19) Out-of-bounds read (CVE-ID: CVE-2024-41014)
The vulnerability allows a local user to perform a denial of service (DoS) attack.
The vulnerability exists due to an out-of-bounds read error within the xlog_recover_process_data() function in fs/xfs/xfs_log_recover.c. A local user can perform a denial of service (DoS) attack.
20) Memory leak (CVE-ID: CVE-2024-41023)
The vulnerability allows a local user to perform a denial of service (DoS) attack.
The vulnerability exists due to memory leak within the enqueue_task_dl() function in kernel/sched/deadline.c. A local user can perform a denial of service (DoS) attack.
21) Out-of-bounds read (CVE-ID: CVE-2022-48929)
The vulnerability allows a local user to perform a denial of service (DoS) attack.
The vulnerability exists due to an out-of-bounds read error within the btf_check_func_arg_match() function in kernel/bpf/btf.c. A local user can perform a denial of service (DoS) attack.

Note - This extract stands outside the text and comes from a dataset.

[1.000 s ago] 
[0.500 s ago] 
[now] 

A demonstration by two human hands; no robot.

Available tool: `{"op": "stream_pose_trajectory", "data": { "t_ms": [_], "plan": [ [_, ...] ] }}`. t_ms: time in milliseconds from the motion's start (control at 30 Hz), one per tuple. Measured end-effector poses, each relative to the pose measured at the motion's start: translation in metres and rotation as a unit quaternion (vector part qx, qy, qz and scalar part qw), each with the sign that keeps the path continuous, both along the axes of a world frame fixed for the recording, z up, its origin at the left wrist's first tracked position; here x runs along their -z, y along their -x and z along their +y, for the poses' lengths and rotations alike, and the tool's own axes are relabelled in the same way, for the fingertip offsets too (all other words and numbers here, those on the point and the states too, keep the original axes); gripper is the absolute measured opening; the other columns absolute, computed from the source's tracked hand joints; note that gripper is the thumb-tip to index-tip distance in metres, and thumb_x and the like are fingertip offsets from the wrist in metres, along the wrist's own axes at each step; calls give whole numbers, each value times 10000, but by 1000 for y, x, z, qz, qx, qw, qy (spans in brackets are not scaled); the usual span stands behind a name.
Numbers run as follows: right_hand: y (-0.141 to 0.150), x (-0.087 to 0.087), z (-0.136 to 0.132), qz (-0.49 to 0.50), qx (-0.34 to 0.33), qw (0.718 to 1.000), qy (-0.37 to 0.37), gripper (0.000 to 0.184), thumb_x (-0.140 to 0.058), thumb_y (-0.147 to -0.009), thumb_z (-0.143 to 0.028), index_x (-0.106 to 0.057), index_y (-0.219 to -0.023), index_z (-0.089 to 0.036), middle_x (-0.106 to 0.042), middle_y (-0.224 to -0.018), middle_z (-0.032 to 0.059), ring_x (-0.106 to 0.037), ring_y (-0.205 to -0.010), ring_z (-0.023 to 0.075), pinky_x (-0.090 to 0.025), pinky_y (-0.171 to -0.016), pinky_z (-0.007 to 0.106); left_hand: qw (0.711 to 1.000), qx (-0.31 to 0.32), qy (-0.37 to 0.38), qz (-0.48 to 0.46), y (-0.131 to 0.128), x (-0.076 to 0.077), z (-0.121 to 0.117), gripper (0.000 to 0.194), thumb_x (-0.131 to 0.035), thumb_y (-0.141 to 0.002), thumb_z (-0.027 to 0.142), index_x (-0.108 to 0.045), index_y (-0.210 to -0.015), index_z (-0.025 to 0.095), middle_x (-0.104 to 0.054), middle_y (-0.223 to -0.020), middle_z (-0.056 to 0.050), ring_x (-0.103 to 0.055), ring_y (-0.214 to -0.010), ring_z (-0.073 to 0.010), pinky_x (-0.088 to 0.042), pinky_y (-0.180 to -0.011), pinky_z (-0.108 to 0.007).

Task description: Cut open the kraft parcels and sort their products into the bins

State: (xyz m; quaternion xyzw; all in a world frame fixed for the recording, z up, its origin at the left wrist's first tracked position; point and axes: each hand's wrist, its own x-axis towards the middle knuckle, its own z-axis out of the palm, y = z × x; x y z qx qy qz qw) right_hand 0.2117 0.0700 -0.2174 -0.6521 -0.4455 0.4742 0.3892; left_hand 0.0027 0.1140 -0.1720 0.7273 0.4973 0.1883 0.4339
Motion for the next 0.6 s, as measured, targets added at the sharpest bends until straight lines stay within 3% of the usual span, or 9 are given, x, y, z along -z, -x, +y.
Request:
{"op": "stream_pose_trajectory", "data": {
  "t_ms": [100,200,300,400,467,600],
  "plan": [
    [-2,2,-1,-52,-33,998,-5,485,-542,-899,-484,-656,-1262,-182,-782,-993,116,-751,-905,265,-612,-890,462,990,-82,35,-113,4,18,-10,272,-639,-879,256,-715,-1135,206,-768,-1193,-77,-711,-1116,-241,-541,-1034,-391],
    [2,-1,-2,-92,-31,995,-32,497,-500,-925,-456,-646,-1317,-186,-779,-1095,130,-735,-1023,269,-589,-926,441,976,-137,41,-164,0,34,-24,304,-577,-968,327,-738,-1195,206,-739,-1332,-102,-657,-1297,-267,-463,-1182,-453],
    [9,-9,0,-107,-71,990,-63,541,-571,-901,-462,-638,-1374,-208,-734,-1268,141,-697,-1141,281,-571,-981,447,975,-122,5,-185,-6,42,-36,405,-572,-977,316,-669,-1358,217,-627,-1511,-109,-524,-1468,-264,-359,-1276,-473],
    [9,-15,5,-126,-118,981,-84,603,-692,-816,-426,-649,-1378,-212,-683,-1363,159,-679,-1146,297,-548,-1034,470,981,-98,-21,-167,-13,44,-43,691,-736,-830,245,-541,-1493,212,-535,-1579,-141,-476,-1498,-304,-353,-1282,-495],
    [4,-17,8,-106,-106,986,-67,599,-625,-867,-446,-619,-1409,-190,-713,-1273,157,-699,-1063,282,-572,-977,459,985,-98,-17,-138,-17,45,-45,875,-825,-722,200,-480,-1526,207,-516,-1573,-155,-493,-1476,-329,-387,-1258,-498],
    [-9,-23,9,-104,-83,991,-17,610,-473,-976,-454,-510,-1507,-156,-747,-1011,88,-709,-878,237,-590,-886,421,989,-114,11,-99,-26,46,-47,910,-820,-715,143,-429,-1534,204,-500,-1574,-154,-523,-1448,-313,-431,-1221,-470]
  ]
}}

22) Use-after-free (CVE-ID: CVE-2024-46858)
The vulnerability allows a local user to escalate privileges on the system.
The vulnerability exists due to a use-after-free error within the mptcp_pm_del_add_timer() and remove_anno_list_by_saddr() functions in net/mptcp/pm_netlink.c. A local user can escalate privileges on the system.
Remediation
Install update from vendor's website.